**WHAT TO PRODUCE:** Your task is to count the lines of the records that contain "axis". Answer with the number and nothing else.

Extracted records:
---+---
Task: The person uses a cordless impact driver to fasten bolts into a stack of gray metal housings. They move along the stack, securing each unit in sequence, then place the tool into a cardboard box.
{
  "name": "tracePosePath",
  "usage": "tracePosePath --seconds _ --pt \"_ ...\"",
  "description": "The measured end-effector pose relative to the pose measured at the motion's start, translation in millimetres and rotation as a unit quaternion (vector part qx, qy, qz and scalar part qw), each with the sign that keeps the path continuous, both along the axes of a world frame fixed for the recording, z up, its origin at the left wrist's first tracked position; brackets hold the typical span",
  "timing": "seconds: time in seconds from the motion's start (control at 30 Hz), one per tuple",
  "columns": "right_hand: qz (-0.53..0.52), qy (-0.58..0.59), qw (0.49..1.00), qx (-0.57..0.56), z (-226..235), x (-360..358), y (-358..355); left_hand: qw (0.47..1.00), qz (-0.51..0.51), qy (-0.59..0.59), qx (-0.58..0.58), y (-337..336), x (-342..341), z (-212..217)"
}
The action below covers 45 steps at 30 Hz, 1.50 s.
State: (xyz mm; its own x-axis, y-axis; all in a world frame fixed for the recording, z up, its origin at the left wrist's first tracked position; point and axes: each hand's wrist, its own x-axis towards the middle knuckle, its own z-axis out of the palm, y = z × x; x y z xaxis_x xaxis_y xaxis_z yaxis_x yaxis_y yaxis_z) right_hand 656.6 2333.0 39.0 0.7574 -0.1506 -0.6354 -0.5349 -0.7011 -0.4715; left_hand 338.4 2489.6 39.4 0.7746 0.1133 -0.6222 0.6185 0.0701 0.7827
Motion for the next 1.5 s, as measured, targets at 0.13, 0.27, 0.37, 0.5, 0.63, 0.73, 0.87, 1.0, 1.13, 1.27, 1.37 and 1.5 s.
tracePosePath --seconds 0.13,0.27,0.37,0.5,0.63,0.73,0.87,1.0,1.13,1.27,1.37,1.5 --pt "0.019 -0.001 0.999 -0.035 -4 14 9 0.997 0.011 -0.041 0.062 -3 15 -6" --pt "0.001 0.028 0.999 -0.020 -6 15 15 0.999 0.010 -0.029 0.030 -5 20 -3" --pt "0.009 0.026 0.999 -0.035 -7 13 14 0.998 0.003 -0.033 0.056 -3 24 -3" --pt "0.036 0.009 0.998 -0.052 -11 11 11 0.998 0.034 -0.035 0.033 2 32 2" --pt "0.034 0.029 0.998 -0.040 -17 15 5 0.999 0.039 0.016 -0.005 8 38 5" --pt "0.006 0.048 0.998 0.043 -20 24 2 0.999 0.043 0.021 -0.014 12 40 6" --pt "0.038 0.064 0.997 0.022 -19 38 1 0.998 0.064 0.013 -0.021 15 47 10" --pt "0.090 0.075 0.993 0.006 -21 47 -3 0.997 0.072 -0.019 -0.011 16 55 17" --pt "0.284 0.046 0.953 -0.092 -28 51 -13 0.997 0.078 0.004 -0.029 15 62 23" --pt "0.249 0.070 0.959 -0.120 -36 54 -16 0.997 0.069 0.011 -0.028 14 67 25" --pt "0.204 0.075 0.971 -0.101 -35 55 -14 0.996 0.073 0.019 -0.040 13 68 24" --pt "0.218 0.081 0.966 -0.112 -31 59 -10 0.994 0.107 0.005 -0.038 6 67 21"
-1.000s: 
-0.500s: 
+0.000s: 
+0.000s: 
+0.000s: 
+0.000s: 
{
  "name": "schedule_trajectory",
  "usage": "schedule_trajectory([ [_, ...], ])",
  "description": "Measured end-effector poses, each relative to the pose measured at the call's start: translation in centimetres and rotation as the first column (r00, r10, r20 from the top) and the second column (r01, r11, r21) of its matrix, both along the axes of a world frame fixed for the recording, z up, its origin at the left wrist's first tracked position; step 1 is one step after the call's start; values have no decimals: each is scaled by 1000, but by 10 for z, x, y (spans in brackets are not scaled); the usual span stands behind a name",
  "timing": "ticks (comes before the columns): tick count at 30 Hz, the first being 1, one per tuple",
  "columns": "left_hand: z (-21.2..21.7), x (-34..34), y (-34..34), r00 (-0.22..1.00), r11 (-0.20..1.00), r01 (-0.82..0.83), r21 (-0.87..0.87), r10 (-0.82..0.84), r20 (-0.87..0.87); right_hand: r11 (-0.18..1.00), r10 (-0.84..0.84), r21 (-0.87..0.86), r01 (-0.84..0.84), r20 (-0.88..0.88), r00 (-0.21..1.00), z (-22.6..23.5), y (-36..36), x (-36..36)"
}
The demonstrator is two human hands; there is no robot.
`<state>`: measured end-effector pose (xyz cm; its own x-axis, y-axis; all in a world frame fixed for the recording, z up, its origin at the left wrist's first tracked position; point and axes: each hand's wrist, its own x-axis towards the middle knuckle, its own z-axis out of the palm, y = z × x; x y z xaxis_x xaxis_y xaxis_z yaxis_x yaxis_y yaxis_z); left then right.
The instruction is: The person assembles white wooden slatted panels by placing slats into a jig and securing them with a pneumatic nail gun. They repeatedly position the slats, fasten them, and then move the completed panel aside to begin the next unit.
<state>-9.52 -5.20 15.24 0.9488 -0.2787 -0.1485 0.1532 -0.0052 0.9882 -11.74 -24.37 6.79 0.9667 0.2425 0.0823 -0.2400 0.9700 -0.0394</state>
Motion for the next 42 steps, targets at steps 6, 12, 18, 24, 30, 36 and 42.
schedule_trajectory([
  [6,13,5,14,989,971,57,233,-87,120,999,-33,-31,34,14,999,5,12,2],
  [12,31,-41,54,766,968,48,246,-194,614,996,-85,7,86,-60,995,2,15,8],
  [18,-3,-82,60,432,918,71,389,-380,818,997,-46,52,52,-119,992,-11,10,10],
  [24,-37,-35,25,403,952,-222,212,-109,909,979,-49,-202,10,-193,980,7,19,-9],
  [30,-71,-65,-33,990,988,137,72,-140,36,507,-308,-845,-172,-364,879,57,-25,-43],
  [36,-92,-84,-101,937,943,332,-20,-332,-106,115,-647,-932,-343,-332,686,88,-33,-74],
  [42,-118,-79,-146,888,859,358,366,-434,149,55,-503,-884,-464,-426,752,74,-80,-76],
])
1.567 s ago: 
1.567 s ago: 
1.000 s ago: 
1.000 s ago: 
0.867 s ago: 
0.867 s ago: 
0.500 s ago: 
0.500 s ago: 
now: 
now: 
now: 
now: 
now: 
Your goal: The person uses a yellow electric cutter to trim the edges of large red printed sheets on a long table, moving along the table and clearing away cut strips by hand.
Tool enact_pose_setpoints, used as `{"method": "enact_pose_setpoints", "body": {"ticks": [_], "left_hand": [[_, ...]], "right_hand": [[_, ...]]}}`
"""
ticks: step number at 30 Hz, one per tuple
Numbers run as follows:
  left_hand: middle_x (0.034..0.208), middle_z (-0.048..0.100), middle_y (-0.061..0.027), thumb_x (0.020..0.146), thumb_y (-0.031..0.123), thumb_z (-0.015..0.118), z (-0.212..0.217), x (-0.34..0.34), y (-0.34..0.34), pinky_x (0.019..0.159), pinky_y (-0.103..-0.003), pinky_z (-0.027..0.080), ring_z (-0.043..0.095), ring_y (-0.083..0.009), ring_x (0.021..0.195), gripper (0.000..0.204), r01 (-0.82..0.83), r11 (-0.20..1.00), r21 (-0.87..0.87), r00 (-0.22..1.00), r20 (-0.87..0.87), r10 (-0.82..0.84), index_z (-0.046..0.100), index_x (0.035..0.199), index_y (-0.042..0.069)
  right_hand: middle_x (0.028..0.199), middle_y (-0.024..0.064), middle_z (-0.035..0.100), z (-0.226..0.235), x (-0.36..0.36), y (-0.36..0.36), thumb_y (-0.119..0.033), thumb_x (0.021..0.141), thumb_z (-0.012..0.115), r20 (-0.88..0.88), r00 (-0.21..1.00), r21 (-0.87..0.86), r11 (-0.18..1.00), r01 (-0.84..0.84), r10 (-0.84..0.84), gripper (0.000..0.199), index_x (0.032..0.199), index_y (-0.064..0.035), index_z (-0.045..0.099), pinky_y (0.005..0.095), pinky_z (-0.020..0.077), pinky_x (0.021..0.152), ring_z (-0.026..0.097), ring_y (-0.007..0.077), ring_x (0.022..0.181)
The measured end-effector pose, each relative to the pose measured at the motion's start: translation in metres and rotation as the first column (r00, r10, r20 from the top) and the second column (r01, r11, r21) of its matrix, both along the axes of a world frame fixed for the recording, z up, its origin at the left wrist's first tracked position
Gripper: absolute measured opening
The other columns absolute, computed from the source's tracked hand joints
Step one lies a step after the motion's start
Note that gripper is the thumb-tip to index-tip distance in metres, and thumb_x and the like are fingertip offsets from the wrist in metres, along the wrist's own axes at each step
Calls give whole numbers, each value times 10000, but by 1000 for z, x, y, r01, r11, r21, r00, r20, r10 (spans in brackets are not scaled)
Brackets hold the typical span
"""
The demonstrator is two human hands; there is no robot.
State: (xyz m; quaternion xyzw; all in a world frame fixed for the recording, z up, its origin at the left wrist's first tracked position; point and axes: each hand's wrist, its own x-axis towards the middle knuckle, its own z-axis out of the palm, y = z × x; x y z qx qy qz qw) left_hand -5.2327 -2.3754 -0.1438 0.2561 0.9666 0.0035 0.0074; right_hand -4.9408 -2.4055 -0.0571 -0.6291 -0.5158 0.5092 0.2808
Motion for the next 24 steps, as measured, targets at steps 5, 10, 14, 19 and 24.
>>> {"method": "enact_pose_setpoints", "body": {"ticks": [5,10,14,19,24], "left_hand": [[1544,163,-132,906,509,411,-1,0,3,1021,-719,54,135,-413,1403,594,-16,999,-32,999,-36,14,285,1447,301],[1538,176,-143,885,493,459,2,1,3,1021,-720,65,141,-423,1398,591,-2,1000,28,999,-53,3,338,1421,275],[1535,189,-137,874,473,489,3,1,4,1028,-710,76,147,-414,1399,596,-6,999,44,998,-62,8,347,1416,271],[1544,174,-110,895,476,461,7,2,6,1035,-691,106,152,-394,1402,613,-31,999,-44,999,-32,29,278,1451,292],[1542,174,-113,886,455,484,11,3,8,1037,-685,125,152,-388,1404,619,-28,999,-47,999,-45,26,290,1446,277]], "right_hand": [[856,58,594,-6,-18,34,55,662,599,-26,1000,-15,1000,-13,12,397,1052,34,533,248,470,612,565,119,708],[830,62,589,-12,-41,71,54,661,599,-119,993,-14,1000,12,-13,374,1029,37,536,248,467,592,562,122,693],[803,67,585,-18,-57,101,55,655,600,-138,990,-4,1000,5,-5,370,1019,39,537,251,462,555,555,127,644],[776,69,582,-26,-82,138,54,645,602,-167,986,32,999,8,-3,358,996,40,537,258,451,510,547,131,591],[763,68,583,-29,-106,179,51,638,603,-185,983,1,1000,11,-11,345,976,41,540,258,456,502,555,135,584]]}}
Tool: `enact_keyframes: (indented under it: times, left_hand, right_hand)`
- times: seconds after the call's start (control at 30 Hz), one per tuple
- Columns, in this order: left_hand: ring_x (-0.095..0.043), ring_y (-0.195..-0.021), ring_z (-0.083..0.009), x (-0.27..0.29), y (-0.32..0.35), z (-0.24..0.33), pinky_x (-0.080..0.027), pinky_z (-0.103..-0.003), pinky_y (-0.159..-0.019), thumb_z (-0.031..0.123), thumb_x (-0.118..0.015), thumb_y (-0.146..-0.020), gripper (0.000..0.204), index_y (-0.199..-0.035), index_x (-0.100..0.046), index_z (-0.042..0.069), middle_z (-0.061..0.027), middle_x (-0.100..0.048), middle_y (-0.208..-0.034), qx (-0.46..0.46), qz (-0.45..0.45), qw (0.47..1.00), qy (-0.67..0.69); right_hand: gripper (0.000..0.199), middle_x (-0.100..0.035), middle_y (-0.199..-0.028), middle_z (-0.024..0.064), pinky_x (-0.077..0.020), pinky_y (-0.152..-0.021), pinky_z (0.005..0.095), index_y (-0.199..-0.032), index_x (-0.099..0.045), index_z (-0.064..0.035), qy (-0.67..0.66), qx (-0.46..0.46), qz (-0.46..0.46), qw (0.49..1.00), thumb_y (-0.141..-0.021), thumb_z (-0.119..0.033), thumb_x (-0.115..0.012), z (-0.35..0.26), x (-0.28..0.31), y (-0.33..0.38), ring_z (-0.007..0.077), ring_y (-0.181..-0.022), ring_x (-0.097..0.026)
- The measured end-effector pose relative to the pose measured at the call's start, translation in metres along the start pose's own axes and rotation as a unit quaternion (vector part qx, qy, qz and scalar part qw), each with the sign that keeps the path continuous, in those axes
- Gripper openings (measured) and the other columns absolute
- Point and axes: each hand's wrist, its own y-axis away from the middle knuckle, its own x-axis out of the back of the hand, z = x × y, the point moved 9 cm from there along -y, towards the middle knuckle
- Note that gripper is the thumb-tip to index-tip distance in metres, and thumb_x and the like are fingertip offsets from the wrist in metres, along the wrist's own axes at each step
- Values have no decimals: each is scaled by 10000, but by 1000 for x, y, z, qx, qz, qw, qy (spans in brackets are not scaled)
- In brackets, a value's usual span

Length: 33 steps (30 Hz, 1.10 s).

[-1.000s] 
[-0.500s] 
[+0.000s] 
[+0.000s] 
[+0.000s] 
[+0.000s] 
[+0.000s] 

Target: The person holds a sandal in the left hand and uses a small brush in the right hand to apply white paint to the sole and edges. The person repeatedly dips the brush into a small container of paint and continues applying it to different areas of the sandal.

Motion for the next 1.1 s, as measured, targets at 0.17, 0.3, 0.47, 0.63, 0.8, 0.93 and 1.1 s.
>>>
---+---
**SOLUTION FOR THIS PROBLEM:** 4